My daughter bought a 2014 Cruze LS last week but it doesn’t have keyless entry. I was thinking that everything was already wired because it has power door locks. Can I buy a couple of OEM fobs and a transponder and add keyless entry???


----------



## Blasirl (Mar 31, 2015)

mark1733 said:


> My daughter bought a 2014 Cruze LS last week but it doesn’t have keyless entry. I was thinking that everything was already wired because it has power door locks. Can I buy a couple of OEM fobs and a transponder and add keyless entry???


Welcme Aboard!:welcome:

I would recommend having a Python (same as Viper, just lightly less warranty) aftermarket remote Start/Keyless Enty/Alarm installed myself.

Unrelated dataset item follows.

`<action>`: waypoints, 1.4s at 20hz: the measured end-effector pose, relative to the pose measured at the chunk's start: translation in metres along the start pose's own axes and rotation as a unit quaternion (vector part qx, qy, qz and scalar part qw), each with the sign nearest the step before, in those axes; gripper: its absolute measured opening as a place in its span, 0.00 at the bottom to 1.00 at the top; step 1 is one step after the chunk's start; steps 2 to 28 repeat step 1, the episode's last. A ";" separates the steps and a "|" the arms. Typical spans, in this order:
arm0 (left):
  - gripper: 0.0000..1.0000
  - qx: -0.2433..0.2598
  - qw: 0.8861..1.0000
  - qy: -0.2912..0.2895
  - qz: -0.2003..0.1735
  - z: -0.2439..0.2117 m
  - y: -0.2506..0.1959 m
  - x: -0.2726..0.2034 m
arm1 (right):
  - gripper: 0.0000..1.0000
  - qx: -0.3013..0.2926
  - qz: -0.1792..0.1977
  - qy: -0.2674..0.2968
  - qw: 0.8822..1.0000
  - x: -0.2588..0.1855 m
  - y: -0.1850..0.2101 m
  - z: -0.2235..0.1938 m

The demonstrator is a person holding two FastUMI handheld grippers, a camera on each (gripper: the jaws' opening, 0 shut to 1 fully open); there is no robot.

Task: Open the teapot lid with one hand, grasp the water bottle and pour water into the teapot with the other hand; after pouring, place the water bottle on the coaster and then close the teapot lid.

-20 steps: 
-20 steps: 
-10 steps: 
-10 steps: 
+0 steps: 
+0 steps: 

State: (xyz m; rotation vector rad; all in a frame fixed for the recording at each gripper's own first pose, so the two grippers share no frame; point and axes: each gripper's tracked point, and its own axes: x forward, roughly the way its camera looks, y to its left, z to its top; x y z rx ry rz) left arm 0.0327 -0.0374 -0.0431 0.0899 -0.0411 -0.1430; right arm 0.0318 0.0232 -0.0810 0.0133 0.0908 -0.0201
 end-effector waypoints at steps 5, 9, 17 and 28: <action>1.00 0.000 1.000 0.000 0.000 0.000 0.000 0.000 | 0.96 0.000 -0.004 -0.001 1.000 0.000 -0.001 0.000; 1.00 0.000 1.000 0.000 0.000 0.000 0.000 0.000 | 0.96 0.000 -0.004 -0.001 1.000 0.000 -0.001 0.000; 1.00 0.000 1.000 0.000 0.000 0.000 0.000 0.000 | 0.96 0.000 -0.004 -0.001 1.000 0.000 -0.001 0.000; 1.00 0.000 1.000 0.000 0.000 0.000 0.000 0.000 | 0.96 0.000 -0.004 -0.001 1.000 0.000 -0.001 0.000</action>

Don't forget to introduce yourself and your Cruze here.


----------



## mark1733 (Apr 13, 2018)

Thanks. I was wanting to try to keep it OEM but I Will go that route for Plan B


----------



## ChevyGuy (Dec 13, 2014)

mark1733 said:


> Can I buy a couple of OEM fobs and a transponder and add keyless entry???


Nope. A lot more complex then that. To start with, you need new front door handles that have the push button switch. There may be added wiring involved. But I think the killer is the reprogramming of the BCM. Unless GM sells some kind of add-on, reprogramming won't be supported by the dealer. 

"Plan A" will be a Frankenstein.

"Plan B" will still be something of a Frankenstein, but at least it's that way be design.


----------



## mark1733 (Apr 13, 2018)

Looking like Plan B then. I didn't think about the handles. I just wanted a new key that had the unlock button on it like from the factory. I figured all of the wiring was already there just missing the unit that talks to the key fob. I appreciate it.


----------



## Blasirl (Mar 31, 2015)

I had assumed keyless entry, not keyless starting


----------



## ChevyGuy (Dec 13, 2014)

Blasirl said:


> I had assumed keyless entry, not keyless starting


I always get confused with GM's terminology.

I was thinking about the system where you walk up to the car, press a button on the handle, and the doors unlock. I think OP is just wanting to add remote unlock.

If that's the case, I'd try just getting the fob that works with the Cruze that has the button. If that doesn't work, then it's going to take a BCM re-program. That's where it gets ugly. I don't think there's any difference in the receiver.


----------



## Blasirl (Mar 31, 2015)

Well, either way you go, as ChevyGuy says, it will be challenging. If you have the patience to figure out the wiring and have a doner car available, it can be done, at least the wiring side of it. I am not sure about the BCM though. Keep us posted as to your progress if you do decide to try as I am sure others would be interested.


----------